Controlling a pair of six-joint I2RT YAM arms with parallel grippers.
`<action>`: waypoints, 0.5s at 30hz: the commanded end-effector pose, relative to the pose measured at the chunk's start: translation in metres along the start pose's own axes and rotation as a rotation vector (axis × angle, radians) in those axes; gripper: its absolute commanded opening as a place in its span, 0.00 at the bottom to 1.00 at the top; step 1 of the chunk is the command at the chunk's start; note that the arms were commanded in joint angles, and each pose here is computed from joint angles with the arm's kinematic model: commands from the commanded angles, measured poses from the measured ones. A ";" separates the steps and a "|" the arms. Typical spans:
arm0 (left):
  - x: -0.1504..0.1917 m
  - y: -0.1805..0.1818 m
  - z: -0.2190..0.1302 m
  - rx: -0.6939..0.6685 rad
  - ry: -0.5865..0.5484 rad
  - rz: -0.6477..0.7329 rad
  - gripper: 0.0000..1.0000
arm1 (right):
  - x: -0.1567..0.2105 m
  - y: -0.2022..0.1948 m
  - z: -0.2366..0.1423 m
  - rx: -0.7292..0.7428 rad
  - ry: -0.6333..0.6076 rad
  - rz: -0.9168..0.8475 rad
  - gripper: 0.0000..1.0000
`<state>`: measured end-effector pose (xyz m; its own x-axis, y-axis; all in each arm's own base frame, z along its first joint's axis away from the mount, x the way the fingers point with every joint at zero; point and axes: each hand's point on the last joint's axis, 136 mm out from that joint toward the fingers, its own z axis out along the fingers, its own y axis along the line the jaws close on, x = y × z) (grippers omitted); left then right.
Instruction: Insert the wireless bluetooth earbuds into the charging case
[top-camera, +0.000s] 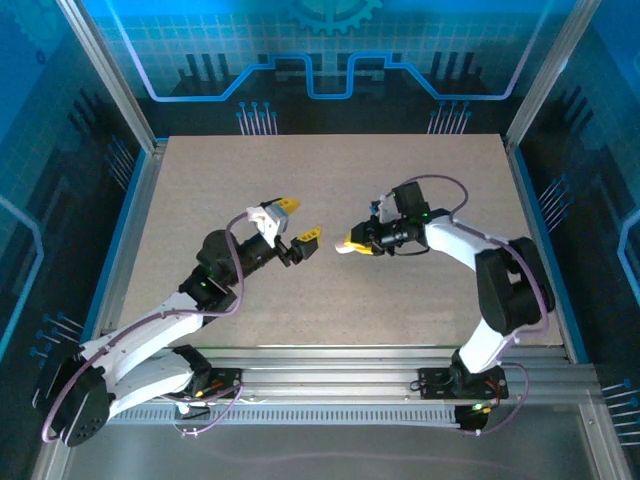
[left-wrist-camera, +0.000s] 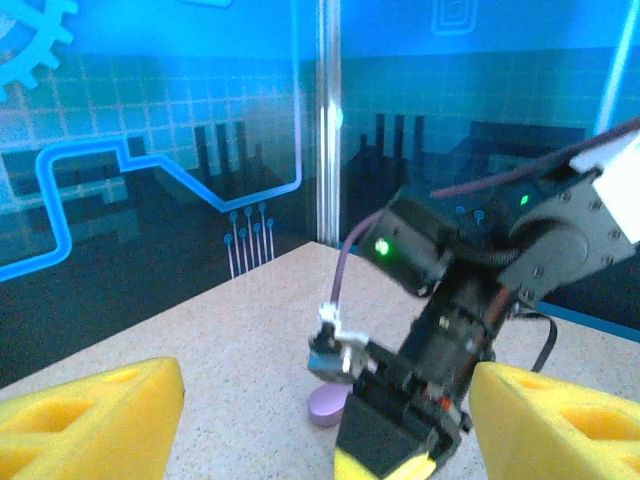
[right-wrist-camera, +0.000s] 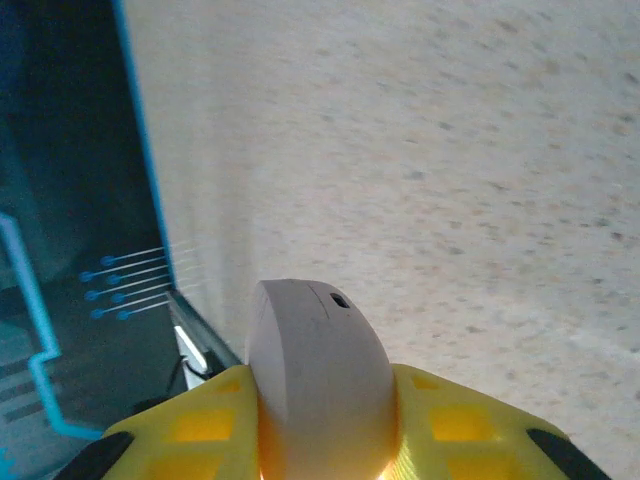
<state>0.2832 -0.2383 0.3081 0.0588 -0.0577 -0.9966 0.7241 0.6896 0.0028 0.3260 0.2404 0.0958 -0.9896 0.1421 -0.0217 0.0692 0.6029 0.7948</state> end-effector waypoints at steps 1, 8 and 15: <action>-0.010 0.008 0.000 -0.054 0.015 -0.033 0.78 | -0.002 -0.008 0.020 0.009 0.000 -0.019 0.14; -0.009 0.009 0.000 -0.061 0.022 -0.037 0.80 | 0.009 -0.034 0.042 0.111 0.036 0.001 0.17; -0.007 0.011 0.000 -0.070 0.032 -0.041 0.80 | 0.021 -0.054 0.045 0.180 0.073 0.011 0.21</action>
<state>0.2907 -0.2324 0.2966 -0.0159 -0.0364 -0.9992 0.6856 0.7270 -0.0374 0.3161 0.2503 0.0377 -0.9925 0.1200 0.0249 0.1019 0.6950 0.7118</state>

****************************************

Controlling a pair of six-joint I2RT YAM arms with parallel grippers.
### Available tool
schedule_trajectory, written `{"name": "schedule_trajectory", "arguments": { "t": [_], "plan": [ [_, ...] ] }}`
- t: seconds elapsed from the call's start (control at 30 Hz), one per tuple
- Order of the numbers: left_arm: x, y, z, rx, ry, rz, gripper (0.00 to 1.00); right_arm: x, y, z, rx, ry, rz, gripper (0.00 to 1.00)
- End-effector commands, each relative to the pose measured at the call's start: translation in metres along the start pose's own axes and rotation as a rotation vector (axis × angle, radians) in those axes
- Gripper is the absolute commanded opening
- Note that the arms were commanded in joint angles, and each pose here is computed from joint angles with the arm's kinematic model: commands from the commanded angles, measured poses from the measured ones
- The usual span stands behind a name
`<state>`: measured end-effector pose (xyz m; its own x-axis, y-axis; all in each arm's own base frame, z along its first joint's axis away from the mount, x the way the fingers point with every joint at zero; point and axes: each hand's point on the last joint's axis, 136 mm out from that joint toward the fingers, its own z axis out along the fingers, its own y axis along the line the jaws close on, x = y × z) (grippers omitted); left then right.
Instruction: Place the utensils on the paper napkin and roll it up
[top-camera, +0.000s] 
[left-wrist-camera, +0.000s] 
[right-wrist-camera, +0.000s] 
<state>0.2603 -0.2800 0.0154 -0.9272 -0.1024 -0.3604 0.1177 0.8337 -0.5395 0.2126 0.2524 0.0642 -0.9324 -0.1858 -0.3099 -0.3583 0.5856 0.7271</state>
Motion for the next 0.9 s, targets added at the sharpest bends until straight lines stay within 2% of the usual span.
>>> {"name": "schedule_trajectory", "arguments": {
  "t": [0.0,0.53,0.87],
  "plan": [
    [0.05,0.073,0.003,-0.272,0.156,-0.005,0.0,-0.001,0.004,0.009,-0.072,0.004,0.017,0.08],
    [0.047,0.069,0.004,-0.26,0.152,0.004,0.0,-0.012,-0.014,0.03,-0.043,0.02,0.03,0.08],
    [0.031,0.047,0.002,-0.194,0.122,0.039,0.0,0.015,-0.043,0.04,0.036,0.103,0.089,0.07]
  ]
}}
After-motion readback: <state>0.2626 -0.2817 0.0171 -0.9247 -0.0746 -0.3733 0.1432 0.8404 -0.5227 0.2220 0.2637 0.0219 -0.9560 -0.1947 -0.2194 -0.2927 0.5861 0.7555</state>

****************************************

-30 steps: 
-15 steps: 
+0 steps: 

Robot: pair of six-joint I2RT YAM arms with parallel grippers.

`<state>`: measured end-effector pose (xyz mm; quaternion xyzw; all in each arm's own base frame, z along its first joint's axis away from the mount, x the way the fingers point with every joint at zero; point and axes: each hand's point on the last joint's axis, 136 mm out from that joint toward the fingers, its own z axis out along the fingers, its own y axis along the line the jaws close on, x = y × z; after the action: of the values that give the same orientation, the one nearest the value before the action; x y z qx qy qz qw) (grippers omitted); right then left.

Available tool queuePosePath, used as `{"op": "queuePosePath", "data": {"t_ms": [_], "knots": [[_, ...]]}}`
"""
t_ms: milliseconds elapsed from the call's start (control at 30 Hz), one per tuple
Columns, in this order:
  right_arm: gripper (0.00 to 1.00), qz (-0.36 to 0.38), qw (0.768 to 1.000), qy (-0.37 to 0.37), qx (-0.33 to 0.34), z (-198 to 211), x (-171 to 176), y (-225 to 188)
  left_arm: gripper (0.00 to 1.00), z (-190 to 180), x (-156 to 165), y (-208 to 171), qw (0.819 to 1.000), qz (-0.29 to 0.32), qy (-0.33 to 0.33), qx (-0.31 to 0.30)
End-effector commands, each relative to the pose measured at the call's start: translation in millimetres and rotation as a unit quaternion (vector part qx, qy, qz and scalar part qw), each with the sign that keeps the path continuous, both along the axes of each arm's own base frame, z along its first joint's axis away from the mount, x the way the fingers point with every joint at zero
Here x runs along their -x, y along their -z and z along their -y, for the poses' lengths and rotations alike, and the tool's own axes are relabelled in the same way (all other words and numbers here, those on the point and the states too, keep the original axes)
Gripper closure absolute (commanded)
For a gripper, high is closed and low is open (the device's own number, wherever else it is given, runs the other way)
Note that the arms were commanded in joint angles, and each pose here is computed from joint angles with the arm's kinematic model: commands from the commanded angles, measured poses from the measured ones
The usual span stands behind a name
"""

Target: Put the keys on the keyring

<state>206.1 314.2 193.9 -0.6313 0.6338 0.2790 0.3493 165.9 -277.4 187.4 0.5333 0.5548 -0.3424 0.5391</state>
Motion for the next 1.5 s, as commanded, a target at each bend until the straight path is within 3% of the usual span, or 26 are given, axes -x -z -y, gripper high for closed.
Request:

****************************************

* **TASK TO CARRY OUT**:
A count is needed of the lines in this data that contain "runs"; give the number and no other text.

* **TASK SOLUTION**:
2